The three areas have most of the common water resources challenges of the Med region, with some biophysical and socioeconomic specificities, which will help in enlarging the scalability of AGREEMed solutions scope in the region.
In addition to the biophysical and socioeconomic features of the pilot areas, other factors have been taken into consideration while designing AGREEMed’s methodology, such as: the complex trade-offs between disciplines within aquifers management (and water governance in general), and the recent advancements (as well as the remaing gaps) of scientific and technological achievements in water’ related disciplines. Bellow are the main adopted methods and approaches to capture the aforementioned factors while implementing the project tasks:
Sampling: several water sampling campaigns will be performed in the first year of the project to investigate and/or confirm specific groundwater quality parameters in the three pilote areas (as part of the WP2 and WP5). The number of sampling campaigns and samples number will be different depending on the concerned WP and the required amount of data per basin; and will range from 2 to 4 sampling campaigns and from 3 to 6 samples/campaign. Spatial hydrogeological variability and temporal flow regime variance (dry & wet) will be taken into consideration.
Chemical analysis: In the WP2 (hydro-processes investigation) major parameters related to salinity (CL, SO4...) and pollution (NO3) will be measured in the lab using spectrometers, titriing, Ionic Chromotograph, and Atomic absorption techniques. Isotopic techniques will be used to investigate rechange, exchange, evaporation, marine intrusion and flows circulation processes within the aquifers. Further physical parameters will be measured in the field (e.g. EC, PH, T°C...). Non-conventional water quality monitoring in WP3 and WP7 will be carried out as a preliminary task before the feasibility study and design of the solutions/prototypes. The effectiveness of the prototypes after implementation will be monitored with respect to salinity and salt concentrations (WP3) as well as pollution removal (COD, BOD, TSS, etc.) (WP7).
Modeling: Various modeling activities will be taking place across the project progress: climate and water modeling (both surface and groundwater) using conceptual and physical models (WP2), hydrologic alteration and freshwater ecosystem response to alteration using conceptual models (WP2), dynamic bio-economic and land use dynamics models (WP4).
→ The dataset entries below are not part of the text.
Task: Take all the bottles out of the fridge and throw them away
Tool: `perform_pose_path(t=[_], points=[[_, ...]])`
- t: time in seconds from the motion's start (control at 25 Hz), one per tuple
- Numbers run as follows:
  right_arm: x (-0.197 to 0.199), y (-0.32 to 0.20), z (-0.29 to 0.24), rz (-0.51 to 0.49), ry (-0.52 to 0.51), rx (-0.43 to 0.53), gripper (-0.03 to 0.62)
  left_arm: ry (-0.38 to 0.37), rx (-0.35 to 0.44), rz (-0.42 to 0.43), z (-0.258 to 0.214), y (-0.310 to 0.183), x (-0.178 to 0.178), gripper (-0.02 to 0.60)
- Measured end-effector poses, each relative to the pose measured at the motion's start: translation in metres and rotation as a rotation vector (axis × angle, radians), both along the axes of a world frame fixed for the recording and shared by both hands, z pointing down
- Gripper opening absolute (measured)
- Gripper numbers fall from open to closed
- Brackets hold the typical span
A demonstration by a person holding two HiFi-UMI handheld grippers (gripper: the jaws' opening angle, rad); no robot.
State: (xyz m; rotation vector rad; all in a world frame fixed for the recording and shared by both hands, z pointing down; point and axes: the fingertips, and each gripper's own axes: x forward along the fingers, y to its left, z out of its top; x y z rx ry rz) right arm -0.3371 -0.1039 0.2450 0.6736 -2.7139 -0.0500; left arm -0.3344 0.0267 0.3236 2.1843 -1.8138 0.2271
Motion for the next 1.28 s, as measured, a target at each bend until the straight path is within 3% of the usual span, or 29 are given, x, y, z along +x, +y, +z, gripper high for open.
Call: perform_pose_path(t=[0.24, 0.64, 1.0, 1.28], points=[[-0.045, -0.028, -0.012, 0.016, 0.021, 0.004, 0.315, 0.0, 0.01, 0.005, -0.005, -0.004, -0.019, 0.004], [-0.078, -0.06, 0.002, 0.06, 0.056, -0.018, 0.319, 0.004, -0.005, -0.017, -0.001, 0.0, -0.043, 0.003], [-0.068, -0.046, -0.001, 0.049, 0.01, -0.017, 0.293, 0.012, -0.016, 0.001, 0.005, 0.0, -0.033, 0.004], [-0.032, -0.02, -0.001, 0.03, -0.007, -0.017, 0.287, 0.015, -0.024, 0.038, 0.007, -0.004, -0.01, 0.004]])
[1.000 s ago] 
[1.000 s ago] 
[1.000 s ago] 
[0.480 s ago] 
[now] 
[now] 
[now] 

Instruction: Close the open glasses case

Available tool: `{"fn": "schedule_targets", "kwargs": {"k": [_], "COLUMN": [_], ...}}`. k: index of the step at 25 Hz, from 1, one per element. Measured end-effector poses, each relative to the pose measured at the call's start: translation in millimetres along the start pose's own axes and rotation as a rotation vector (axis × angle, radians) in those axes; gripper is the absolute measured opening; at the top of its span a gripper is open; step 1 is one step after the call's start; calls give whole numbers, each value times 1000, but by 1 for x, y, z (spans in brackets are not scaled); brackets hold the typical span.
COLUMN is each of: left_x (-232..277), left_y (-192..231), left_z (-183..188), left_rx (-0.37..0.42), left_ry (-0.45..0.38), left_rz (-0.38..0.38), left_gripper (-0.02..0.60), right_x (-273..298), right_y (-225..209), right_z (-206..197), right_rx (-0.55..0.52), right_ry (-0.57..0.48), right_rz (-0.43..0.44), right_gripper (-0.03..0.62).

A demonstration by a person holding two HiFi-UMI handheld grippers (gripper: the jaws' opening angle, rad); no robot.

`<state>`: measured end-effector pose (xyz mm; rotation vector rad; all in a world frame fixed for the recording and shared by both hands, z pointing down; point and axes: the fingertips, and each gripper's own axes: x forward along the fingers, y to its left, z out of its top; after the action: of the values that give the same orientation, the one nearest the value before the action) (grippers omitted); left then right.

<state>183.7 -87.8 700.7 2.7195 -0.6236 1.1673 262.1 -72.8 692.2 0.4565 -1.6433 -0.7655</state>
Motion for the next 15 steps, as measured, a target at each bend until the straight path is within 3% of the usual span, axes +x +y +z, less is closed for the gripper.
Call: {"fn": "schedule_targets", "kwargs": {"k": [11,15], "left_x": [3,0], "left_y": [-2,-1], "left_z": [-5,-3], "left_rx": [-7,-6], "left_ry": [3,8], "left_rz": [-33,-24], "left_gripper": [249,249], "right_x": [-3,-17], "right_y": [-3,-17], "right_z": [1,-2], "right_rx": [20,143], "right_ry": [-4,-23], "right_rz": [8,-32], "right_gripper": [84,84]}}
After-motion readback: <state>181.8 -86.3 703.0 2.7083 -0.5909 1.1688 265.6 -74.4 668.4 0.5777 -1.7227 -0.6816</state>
In addition to local knowledge and the collected data from surveys and investigations, Copernicus program data will be used to run some of the models.
Piloting and demonstration: The NBS prototype (WP7) is an "Enhanced Constructed Wetland" whose technology will be selected following the result of the feasibility study (including LCA) (T7.2) which will compare several technical options, namely aeration, mixing of the substrate with an active material (biowaste) or a conductive material (oxidation/reduction), seeding with selected bacterial consortium, as well as the introduction of a solar photocatalytic desinfection. The prototype will be modular, and the target treatment performances will be adapted to the needs of the farmer (or crop). Co-design with the Stakeholders Boards members is planned during workshop (T7.2). Adaptation to local context and adoption by the users of the prototype technology will be considered. In WP5 (Water treatment & brine management), two installations will be established in the Jordan valley and in Hammamet basin and will consist of concentration steps after the conventional reverse osmosis (RO). Based on the groundwater compositions of the demonstration sites, partly selective concentrating technologies will be selected. Nanofiltration, additional RO, electrodialysis (metathesis), capacitive deionisation in combination with natural evaporation/crystallization are possible techniques. The design of the demonstration plant will be based on the experiences with concnetrates from industrial effluents, drinking and coolig water. Emphasis is on high water yield, reuse of salts, robustness, easy and safe operation as well on low CAPEX and OPEX. After installation and optimizitation, the demonstrations will be accompanied by onsite wokshops and trainings of professionals, stakehoders and students.
Industrialization: all the developed solutions in WP4, WP5, and WP7 will benefit from market positioning, increasing of TRLS, oprimization and socio-economic footprint analysis (WP6) for potential investment and market release opportunities. The two SMEs partners of the project will investigate market potentials for their activities in the AGREEMed’s pilot areas; and startups incubation programs (in Morocco and Tunisia) will be invited in some project events to benefit and inspire the relevant startups hosted by the programs. Surveying: Surveys will be carried out as part of WP7 (NBS) to identify local water management challenges to tackle using NBS. The target group will be water and sanitation managers as well as users and civil society. Remote survey as well as direct interviews will be used. In the WP4 (ICT), and to analyse trade-offs and portfolio documented/Case study (CS) (at least in total 100 scenarios “combination of innovations and external drivers” with associated SDGs indicators), specific focus groups (at least 3/CS) and oriented perception surveys will be performed. Other surveys will be organized (in combination with the previous ones) about: i/ perceptions and willingness to reuse wastewater in agriculture, ii/ acceptance of brine management, and iii/ knowledge and perceptions on groundwater governance (200 to 300 households will be covered).